No nos podemos ir sin volver a un puente-frontera, en este caso el conocido como Ureña. La hora, 5:00 am. Las condiciones, inhóspitas -hoy tocó lluvia tropical-. Los protagonistas, más de 2.000 niños que cruzan cada día la frontera para ir a la escuela en 15 colegios de la zona. Algunos se tienen que levantar tan temprano como las 4:00 am para empezar las clases a las 7:00 am. Acompañamos a uno de los buses hasta la institución educativa Misael Pastrana Borrero, que en apenas dos años ha visto crecer su matrícula en 50%. Su director, Pablo Silva, nos cuenta sus retos y planes de expansión: “nosotros recibimos amorosos a todos los niños”. Uno de los comedores tiene que dar servicio a 850 alumnos, pero apenas caben 64. Así que les toca hacer nada menos que 13 turnos de… ¡cinco minutos! La responsable del comedor, Dori Fuentes, nos cuenta: “Si al menos pudiéramos ampliar un poco el espacio para que tuvieran diez minutos para comer…”. Ella ilustra el sentimiento que hemos encontrado en Colombia: solidaridad y acogida, pero también preocupación por unos recursos que no alcanzan, por una demanda que no cesa.

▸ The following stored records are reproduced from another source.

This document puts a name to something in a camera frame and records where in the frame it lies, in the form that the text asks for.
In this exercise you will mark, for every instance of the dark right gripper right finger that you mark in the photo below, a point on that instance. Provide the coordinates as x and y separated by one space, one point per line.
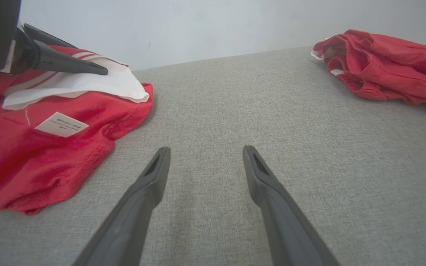
287 229

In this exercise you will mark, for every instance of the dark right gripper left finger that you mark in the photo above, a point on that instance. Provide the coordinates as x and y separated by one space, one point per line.
135 214

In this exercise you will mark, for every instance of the red shorts with white trim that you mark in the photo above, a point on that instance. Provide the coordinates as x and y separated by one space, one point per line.
390 70

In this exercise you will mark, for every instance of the red jersey with white sleeves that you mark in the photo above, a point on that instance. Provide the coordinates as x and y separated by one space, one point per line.
31 166

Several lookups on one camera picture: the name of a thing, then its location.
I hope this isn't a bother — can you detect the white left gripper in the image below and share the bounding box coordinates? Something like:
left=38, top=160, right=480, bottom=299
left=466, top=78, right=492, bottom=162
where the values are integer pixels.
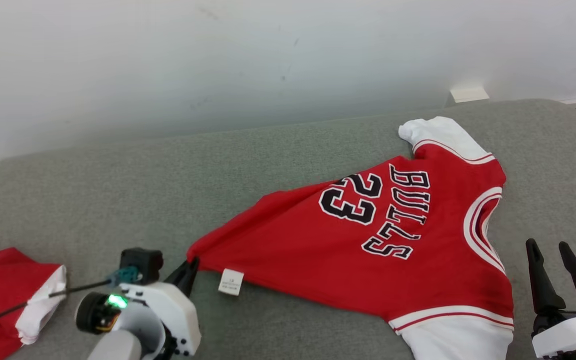
left=118, top=257, right=202, bottom=357

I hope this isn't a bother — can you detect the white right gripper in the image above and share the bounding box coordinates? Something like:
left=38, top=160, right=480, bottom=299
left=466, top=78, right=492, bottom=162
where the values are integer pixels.
left=525, top=238, right=576, bottom=360

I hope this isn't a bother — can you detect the red Bulls basketball jersey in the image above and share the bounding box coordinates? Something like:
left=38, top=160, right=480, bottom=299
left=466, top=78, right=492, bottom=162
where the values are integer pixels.
left=186, top=116, right=515, bottom=360

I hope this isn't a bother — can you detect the grey fabric mat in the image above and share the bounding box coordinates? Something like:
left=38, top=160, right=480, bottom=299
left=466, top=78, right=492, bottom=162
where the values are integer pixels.
left=0, top=98, right=576, bottom=360

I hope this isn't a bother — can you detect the small white wall box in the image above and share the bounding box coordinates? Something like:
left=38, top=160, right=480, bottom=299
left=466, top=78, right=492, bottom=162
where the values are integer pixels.
left=449, top=87, right=490, bottom=104

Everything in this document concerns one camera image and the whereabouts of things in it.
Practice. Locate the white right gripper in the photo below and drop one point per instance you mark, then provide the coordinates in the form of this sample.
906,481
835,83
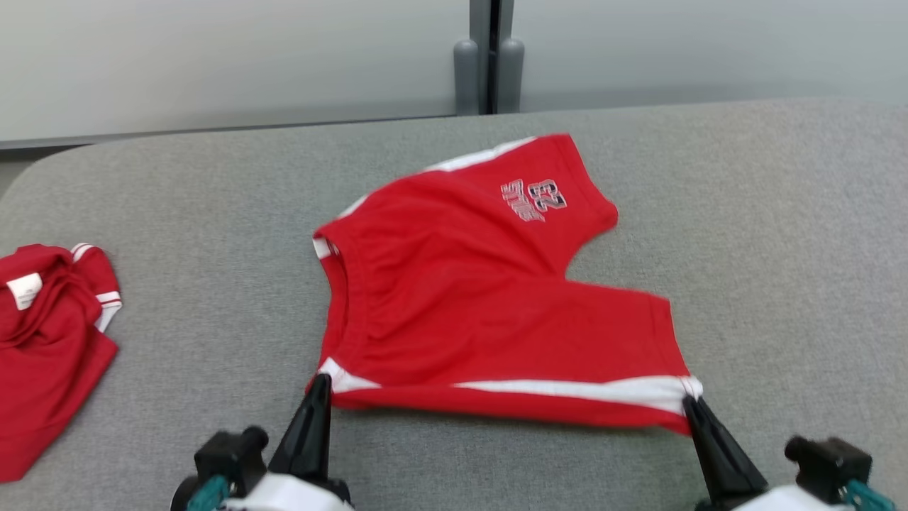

Niños cruzan la frontera de Venezuela para asistir al colegio en Colombia. Algunos tienen que levantarse a las 4:00 am para poder asistir a clases a las 7:00 am.

Son historias de frontera, recorridos de ida y vuelta con la infancia como gran protagonista. Niños que necesitan asistencia médica y acceso a la escuela, vivienda y protección, cariño y acogida. La cifra crece cada día, sus necesidades también. Ha llegado el momento de atender su llamada.